Directions for this task: Among the entries below, find the line with "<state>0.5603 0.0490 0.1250", then quote it and each following line up to and including the line with "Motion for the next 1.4", and nothing else.

Information provided:
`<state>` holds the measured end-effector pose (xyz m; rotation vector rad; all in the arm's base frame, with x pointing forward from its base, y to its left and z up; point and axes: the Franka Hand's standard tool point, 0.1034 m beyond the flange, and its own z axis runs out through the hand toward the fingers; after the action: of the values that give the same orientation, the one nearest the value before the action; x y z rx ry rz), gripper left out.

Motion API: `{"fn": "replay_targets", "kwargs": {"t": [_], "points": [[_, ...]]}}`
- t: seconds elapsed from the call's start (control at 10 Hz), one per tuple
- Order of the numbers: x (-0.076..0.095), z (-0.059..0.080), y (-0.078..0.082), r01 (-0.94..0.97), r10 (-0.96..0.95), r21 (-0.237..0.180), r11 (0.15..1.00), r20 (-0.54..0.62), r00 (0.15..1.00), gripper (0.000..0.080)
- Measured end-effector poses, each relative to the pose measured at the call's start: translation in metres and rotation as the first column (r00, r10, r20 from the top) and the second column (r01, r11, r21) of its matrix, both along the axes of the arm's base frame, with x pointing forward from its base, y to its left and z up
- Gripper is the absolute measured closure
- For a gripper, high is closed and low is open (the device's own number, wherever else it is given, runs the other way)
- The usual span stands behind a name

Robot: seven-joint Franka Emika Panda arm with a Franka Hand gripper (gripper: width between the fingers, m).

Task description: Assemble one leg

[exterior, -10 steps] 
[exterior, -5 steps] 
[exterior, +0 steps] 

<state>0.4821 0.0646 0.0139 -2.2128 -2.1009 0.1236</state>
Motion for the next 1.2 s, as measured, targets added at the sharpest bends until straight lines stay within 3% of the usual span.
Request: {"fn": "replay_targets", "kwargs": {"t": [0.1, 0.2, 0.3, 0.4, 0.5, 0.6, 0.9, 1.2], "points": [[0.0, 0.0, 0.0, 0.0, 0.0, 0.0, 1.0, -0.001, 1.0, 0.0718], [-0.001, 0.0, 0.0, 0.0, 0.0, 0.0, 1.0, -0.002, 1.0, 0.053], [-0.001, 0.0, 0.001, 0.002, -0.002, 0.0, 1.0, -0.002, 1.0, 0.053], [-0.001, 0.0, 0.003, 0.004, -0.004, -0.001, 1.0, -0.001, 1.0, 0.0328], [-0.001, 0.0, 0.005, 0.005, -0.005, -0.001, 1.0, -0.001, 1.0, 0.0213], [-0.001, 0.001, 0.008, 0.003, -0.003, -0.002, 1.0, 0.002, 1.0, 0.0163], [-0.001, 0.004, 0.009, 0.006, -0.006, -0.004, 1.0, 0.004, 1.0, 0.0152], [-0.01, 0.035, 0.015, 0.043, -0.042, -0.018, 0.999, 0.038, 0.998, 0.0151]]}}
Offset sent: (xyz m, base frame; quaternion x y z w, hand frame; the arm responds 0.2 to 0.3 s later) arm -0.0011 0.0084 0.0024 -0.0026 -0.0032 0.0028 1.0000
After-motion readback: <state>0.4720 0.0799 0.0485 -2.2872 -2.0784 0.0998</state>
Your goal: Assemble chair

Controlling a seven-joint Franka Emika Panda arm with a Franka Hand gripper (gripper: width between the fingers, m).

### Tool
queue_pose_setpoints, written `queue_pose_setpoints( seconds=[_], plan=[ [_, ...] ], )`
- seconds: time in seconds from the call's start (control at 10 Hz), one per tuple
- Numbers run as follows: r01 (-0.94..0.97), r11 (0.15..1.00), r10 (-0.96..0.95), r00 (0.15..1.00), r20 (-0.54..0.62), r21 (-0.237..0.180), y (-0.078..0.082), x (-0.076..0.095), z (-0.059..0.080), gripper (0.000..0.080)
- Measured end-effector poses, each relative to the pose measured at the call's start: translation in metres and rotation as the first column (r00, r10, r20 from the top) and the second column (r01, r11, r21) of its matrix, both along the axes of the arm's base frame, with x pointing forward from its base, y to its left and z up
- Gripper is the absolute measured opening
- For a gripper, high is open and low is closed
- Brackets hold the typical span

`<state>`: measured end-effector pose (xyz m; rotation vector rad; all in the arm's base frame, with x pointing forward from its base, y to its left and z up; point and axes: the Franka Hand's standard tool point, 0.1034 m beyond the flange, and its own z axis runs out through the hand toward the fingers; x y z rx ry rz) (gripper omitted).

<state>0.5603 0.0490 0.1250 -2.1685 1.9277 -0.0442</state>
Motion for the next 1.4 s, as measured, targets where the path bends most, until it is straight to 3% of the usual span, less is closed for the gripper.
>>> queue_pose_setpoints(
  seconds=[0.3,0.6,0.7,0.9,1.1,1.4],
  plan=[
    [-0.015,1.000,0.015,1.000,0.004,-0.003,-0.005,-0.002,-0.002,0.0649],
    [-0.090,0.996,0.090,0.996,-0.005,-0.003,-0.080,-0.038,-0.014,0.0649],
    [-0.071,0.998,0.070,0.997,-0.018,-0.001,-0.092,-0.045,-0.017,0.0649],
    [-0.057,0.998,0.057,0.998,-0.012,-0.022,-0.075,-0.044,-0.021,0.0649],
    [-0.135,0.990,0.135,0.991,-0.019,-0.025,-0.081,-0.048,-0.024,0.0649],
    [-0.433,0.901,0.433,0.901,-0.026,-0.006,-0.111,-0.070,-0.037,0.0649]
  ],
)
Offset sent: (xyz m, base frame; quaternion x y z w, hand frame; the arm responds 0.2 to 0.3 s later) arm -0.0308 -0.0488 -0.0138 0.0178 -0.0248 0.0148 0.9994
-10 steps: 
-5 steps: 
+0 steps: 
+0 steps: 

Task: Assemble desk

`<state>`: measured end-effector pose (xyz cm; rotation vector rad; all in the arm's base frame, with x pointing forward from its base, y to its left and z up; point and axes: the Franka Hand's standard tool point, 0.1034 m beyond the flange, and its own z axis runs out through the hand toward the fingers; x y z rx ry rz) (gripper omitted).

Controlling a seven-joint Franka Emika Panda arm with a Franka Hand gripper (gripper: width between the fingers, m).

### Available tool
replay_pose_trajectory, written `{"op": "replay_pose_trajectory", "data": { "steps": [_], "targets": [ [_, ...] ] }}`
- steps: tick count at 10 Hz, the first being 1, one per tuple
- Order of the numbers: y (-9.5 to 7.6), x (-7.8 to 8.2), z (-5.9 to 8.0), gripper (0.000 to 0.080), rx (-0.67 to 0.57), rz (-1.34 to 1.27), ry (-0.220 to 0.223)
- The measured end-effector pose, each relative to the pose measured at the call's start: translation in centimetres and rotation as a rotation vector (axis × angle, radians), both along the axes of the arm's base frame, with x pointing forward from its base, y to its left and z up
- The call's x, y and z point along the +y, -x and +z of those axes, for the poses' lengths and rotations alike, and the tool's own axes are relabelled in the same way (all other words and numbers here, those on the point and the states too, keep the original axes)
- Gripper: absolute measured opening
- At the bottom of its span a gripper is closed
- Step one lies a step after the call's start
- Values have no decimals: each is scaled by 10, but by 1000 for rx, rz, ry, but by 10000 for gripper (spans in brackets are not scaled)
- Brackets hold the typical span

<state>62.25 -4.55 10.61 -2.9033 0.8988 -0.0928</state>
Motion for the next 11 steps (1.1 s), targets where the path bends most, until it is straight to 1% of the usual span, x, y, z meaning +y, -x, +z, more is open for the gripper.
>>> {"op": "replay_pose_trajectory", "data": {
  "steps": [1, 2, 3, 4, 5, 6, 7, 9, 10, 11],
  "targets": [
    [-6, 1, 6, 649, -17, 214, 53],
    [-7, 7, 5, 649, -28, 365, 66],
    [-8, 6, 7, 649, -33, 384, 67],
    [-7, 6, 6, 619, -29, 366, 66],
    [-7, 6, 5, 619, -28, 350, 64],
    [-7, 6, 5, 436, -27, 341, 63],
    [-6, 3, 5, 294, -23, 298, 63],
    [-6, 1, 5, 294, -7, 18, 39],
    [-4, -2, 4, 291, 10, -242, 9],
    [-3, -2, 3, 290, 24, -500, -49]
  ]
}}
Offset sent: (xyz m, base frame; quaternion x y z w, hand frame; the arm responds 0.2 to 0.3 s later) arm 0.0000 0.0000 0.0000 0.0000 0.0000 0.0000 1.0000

Result:
<state>0.5603 0.0490 0.1250 -2.1685 1.9277 -0.0442</state>
Motion for the next 1.4 s, as measured, targets where the path bends most, until it is straight to 3% of the usual span, less is closed for the gripper.

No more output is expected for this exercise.